## The task
No pictures go into the copy. Write out every line below exactly.
◆ ◆ ◆
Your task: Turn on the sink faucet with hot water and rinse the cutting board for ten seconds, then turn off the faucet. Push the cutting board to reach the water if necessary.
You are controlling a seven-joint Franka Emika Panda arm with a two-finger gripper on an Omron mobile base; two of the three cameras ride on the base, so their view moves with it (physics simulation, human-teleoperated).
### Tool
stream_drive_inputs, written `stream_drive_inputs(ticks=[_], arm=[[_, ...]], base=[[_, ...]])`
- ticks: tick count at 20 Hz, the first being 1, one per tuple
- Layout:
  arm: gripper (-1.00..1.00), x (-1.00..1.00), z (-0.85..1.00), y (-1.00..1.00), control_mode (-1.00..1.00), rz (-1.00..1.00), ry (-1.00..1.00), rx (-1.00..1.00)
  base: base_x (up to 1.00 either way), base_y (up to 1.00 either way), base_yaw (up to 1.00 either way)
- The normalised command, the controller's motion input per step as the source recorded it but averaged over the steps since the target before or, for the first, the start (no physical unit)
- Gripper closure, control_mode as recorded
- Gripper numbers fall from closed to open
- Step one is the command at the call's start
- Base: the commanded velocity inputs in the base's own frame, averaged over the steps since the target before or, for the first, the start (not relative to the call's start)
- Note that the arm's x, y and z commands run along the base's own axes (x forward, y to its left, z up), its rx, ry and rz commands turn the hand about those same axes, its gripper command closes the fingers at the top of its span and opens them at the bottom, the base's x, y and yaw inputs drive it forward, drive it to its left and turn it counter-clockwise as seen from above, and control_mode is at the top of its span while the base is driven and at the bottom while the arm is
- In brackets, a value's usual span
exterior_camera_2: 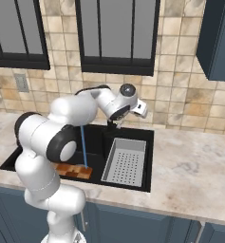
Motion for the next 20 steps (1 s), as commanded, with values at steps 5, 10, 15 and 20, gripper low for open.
stream_drive_inputs(ticks=[5, 10, 15, 20], arm=[[-1.0, 0.0, -0.35, 0.0, -1.0, 0.16, 0.0, 0.02], [-1.0, 0.0, -0.32, 0.0, -1.0, 0.14, 0.01, 0.03], [-1.0, 0.0, -0.25, -0.06, -1.0, 0.1, 0.0, 0.0], [-1.0, 0.12, -0.06, -0.01, -1.0, 0.05, 0.0, 0.0]], base=[[0.0, 0.0, 0.0], [0.0, 0.0, 0.0], [0.0, 0.0, 0.0], [0.0, 0.0, 0.0]])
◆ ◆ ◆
## Reply to the exercise
Your task: Turn on the sink faucet with hot water and rinse the cutting board for ten seconds, then turn off the faucet. Push the cutting board to reach the water if necessary.
You are controlling a seven-joint Franka Emika Panda arm with a two-finger gripper on an Omron mobile base; two of the three cameras ride on the base, so their view moves with it (physics simulation, human-teleoperated).
### Tool
stream_drive_inputs, written `stream_drive_inputs(ticks=[_], arm=[[_, ...]], base=[[_, ...]])`
- ticks: tick count at 20 Hz, the first being 1, one per tuple
- Layout:
  arm: gripper (-1.00..1.00), x (-1.00..1.00), z (-0.85..1.00), y (-1.00..1.00), control_mode (-1.00..1.00), rz (-1.00..1.00), ry (-1.00..1.00), rx (-1.00..1.00)
  base: base_x (up to 1.00 either way), base_y (up to 1.00 either way), base_yaw (up to 1.00 either way)
- The normalised command, the controller's motion input per step as the source recorded it but averaged over the steps since the target before or, for the first, the start (no physical unit)
- Gripper closure, control_mode as recorded
- Gripper numbers fall from closed to open
- Step one is the command at the call's start
- Base: the commanded velocity inputs in the base's own frame, averaged over the steps since the target before or, for the first, the start (not relative to the call's start)
- Note that the arm's x, y and z commands run along the base's own axes (x forward, y to its left, z up), its rx, ry and rz commands turn the hand about those same axes, its gripper command closes the fingers at the top of its span and opens them at the bottom, the base's x, y and yaw inputs drive it forward, drive it to its left and turn it counter-clockwise as seen from above, and control_mode is at the top of its span while the base is driven and at the bottom while the arm is
- In brackets, a value's usual span
exterior_camera_2: 
Motion for the next 20 steps (1 s), as commanded, with values at steps 5, 10, 15 and 20, gripper low for open.
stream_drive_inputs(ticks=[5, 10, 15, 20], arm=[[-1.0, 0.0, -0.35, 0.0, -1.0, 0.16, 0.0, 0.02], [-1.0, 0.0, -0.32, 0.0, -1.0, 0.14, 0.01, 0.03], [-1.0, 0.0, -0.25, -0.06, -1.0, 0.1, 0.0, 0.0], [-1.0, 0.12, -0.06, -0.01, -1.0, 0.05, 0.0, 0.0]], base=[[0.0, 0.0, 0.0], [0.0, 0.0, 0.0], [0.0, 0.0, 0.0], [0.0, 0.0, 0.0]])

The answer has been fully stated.